> ACTIVITY: Figure out the number of lines in the entries that hold the string "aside", then give that number and nothing else.

> EXERCISE MATERIALS:
* * * * * * * * *

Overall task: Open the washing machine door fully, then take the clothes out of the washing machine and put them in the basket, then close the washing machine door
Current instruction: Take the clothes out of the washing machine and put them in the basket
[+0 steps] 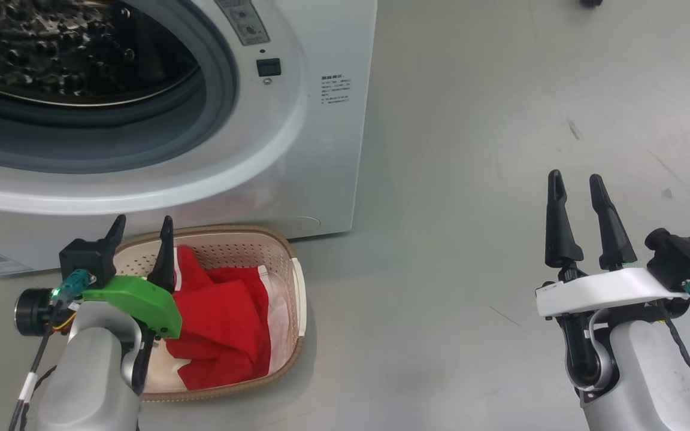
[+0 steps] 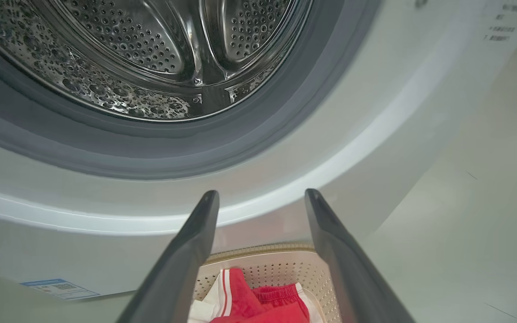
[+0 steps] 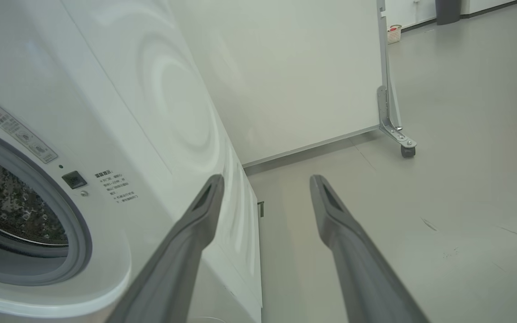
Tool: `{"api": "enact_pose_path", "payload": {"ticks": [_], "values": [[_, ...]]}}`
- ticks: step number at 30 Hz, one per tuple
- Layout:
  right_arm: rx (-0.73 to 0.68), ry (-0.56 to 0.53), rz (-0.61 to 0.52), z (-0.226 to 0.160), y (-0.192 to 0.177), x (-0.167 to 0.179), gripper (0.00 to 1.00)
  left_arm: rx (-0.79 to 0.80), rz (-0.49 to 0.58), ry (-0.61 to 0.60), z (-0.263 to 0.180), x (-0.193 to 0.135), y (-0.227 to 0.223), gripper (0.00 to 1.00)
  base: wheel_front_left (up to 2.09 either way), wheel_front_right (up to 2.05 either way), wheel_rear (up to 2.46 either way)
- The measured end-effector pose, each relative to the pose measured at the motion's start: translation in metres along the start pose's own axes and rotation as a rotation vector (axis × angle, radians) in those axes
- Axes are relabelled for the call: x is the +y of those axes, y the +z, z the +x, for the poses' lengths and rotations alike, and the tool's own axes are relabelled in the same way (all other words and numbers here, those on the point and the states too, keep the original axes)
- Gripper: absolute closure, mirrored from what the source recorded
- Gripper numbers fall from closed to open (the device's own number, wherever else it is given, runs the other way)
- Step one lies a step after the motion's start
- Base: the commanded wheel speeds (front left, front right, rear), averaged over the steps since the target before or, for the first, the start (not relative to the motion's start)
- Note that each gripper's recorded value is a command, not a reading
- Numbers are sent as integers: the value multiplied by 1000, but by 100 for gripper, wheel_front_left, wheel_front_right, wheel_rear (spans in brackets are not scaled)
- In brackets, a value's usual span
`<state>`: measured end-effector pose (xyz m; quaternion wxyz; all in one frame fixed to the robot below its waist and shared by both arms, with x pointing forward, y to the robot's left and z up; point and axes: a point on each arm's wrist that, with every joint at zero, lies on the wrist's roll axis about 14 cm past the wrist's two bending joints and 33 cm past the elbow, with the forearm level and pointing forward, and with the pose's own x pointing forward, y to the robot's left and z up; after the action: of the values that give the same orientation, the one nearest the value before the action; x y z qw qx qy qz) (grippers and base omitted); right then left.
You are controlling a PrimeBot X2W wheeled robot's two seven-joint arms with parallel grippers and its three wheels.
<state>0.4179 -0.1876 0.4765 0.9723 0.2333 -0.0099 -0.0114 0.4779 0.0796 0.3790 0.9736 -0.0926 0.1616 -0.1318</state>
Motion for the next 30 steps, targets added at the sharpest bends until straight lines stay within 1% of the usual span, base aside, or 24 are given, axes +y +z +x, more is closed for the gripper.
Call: {"api": "enact_pose_path", "payload": {"ticks": [8,12,17,26,28,30], "values": [[-2,70,4,-10,2,26,0,-151,4,37,-34,10,49,0,0,0,0],[-2,102,10,-18,3,38,0,-174,1,61,-58,15,51,0,0,0,0],[-14,125,15,-31,8,46,0,-236,-34,100,-86,23,62,0,0,0,0],[-26,137,16,-44,13,50,0,-297,-65,118,-112,25,70,0,0,0,0],[-26,140,-4,-45,13,51,0,-303,-74,119,-114,25,70,0,0,0,0],[-18,161,-60,-46,12,52,0,-302,-75,118,-117,24,69,0,0,0,0]]}}
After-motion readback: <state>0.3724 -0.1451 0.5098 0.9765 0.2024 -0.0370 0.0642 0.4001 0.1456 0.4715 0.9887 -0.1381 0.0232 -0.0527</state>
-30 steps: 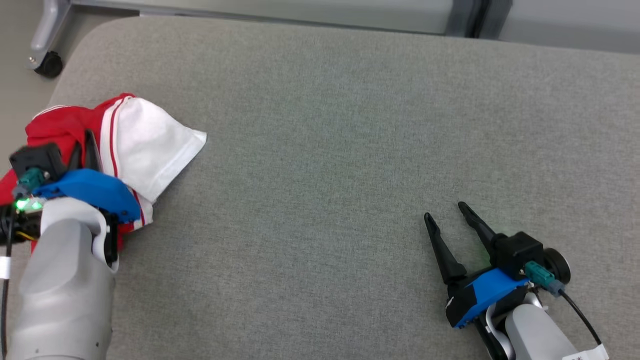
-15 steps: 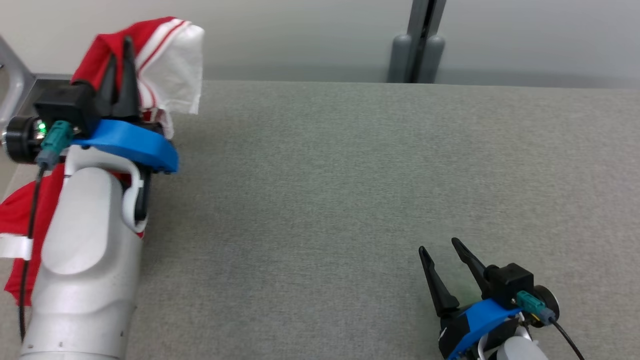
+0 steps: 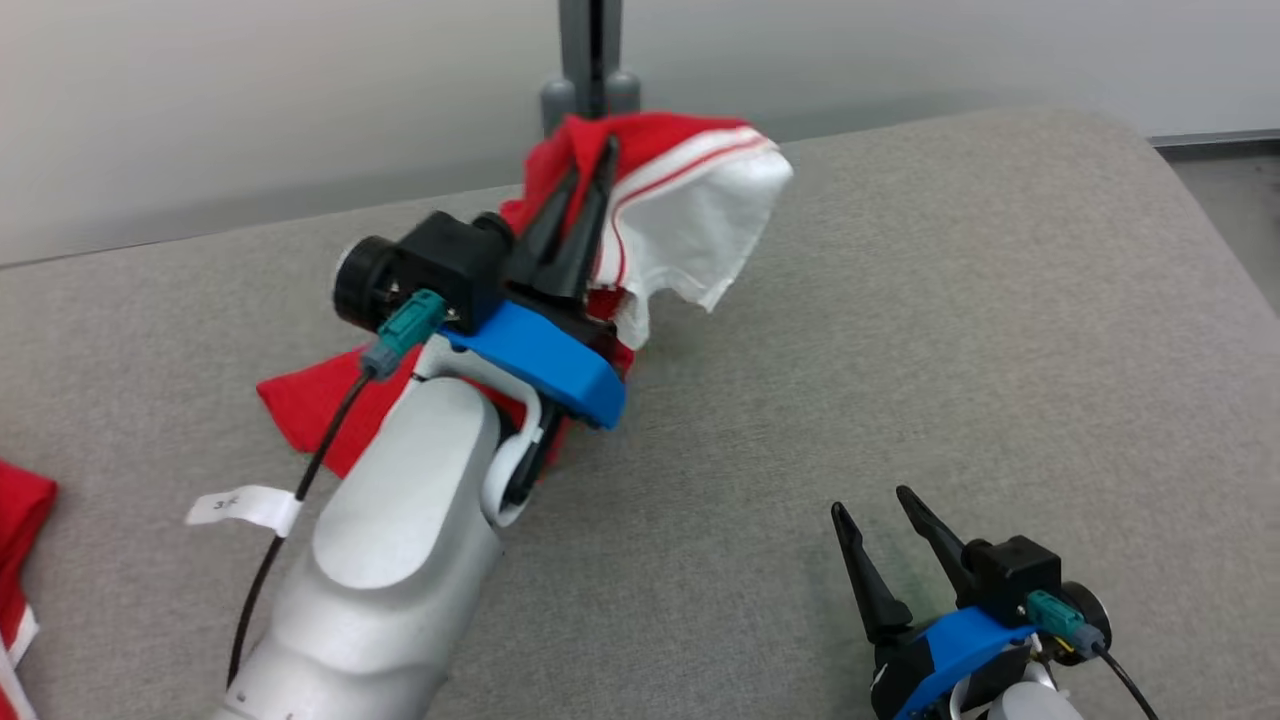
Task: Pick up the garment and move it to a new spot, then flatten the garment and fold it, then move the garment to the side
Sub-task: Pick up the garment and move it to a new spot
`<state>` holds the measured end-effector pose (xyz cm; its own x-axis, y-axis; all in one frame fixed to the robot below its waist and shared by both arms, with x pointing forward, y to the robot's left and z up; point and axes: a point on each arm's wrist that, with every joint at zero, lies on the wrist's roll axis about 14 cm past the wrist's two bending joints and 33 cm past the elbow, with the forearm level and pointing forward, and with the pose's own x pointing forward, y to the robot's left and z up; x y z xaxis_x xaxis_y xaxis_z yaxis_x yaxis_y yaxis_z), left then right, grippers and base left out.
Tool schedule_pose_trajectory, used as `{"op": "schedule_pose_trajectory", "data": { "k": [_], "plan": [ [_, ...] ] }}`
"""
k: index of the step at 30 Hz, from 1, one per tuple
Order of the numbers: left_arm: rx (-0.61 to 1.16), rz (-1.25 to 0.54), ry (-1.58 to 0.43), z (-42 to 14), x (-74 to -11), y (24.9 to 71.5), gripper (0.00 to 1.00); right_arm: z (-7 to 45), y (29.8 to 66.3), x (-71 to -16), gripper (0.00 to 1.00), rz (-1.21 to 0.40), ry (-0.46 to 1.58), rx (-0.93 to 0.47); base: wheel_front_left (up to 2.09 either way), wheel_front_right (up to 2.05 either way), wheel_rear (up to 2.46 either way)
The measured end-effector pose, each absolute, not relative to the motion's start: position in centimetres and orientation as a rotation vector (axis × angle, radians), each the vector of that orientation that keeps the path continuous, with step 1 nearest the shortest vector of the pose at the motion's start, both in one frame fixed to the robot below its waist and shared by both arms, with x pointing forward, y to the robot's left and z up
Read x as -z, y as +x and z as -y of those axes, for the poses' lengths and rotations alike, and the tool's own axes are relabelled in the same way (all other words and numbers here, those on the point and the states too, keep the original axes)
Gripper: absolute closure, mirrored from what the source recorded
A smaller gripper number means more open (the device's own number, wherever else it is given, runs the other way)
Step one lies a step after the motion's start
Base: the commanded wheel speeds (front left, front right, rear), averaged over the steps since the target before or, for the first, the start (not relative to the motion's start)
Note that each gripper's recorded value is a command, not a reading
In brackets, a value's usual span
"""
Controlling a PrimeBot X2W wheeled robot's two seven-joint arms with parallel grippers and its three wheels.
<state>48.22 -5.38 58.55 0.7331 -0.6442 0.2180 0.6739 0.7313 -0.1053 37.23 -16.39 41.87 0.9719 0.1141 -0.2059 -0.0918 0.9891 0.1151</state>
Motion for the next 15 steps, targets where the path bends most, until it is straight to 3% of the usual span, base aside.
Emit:
{"op": "schedule_pose_trajectory", "data": {
  "k": [5,6,8,15],
  "plan": [
    [0.873,0.081,-0.216,10.3,-55.9,45.7,1.00,18.2,36.4,-41.9,0.00,-0.216,0.100,-0.048,0.00,0.00,0.00],
    [0.886,0.061,-0.214,10.9,-55.2,45.1,0.95,18.4,36.3,-42.0,0.00,-0.214,0.099,-0.042,0.00,0.00,0.00],
    [0.899,0.017,-0.197,11.7,-53.6,44.3,0.00,18.8,36.3,-42.1,0.00,-0.210,0.098,-0.033,0.00,0.00,0.00],
    [0.774,-0.075,-0.162,9.3,-50.1,44.5,0.00,18.4,36.7,-42.7,0.00,-0.191,0.107,-0.043,0.00,0.00,0.00]
  ]
}}
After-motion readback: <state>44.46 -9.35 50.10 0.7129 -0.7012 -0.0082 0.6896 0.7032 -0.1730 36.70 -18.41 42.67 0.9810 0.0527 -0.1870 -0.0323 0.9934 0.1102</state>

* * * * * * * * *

> YOUR SOLUTION: 2